In einem Interview mit NGZ-Online äußert sich der Soziologe Ulrich Beck zu Bürgerarbeit und Grundeinkommen. Vor etwa zwei Jahren sprach er sich für ein BGE aus und sorgte für Irritation, da er zuvor stets einer Bürgerarbeit das Wort redete, die eine Voraussetzung dafür war, Transferleistungen zu beziehen. Unklar war damit, wofür Beck nun eigentlich steht. Jetzt aber hat er die Verhältnisse wieder in Ordnung gebracht, wie an nachstehendem Zitat zu erkennen ist:

Frage: Als Ausweg plädieren Sie für Bürgerarbeit. Was heißt das?

Beck: Bürgerarbeit eröffnet den Menschen neben der Erwerbsarbeit eine zweite Perspektive: Ihnen wird ein Grundeinkommen für Arbeiten garantiert, die auf kommunale Belange ausgerichtet sind und von den Bürgern selbst organisiert werden. In vielen Kommunen gibt es solche Projekte schon, finanziert von Landesregierungen, von den Kommunen selbst und teilweise aus eigenen Einnahmen: Bürger organisieren ein Theater oder Café, sie arbeiten mit Einwanderern oder Lernbehinderten zusammen, sie kümmern sich um Umweltbelange. Das schafft Identität und Anerkennung. Auch Arbeitslose sollten ermutigt werden, solche Tätigkeiten zu übernehmen.

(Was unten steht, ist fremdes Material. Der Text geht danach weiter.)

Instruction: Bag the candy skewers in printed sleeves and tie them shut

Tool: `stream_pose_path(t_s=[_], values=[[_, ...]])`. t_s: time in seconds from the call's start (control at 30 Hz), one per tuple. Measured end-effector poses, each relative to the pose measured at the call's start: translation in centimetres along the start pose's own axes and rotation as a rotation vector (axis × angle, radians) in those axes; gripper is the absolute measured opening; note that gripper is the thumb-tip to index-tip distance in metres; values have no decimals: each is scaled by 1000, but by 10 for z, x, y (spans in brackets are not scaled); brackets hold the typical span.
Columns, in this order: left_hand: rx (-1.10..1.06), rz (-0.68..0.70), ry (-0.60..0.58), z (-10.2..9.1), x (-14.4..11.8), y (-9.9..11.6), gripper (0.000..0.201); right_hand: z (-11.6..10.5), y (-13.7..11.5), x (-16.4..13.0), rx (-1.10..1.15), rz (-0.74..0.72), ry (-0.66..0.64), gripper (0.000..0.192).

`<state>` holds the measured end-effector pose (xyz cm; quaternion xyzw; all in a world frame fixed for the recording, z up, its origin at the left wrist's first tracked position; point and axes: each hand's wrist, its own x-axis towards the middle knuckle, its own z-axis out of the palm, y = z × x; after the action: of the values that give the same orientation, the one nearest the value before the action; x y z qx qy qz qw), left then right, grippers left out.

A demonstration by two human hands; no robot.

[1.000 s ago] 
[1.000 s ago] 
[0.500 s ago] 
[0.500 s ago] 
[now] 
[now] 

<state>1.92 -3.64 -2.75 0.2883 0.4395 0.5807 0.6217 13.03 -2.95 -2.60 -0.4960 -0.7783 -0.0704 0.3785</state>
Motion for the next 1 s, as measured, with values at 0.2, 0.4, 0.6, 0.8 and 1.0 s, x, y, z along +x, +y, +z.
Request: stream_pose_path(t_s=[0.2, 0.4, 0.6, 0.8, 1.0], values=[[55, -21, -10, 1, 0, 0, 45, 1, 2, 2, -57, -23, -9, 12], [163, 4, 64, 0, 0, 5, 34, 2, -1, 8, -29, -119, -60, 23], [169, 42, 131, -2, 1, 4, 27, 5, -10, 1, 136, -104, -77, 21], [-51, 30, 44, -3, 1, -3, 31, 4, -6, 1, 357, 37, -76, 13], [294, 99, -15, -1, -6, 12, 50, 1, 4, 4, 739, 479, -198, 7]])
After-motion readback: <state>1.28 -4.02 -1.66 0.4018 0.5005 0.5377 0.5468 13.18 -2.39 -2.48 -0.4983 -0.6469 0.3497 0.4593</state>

Beck hält also an alten Vorstellungen fest. Seine Vorstellung von Grundeinkommen hat mit dem BGE nichts gemein. Becks Bürgerarbeit ist also das, wofür sie schon lange gelten mußte, ein Helfer der Workfare-Politik.

Interessant ist in dem Interview auch eine andere Passage, in der Beck seine Kritik am nationalstaatlichen Denken wiederholt, die er seit Jahren vorträgt:

Beck Wir sind mit einer Entwicklung konfrontiert, in der die Sicherheiten des Nachkriegs-Sozialstaates überholt sind. Ein Grund ist, dass der Staat von der weltweiten Standortkonkurrenz der Unternehmen überfordert ist. Der Nationalstaat als Antwort auf soziale Verwerfungen hat ausgedient.

Wer aber sollte sonst Antworten auf diese Verwerfungen bieten? Bislang ist die einzige Instanz hierfür der durch die Bürger legitimierte Nationalstaat. Alle existierenden transnationalen Kooperationen sind Kooperationen zwischen Nationalstaaten und nur dadurch legitimiert. Einzig die Europäische Union (Lissabonvertrag) könnte nach bisherigen Entwicklungen eine solch transnationale Gemeinschaft werden, die an die Stelle des Nationalstaats zu treten in der Lage wäre. Aber, und hier ist auch das entscheidende Defizit auszumachen, man muss sich nur die Verfassungsverträge und die Praxis der EU anschauen: sie wird nicht vom Parlament im vollen Umgang kontrolliert, sie ist eben noch keine politische Union – darauf wird immer wieder hingewiesen. Beck gibt sich als Technokrat zu erkennen, wenn er vorschnell den Nationalstaat verabschiedet und an seiner Statt vom Volkssouverän nicht kontrollierte Instanzen zu Hilfe ruft. Ihm kommt gar nicht in den Sinn, daß das Hauptproblem der EU gerade das Demokratiedefizit sein könnte.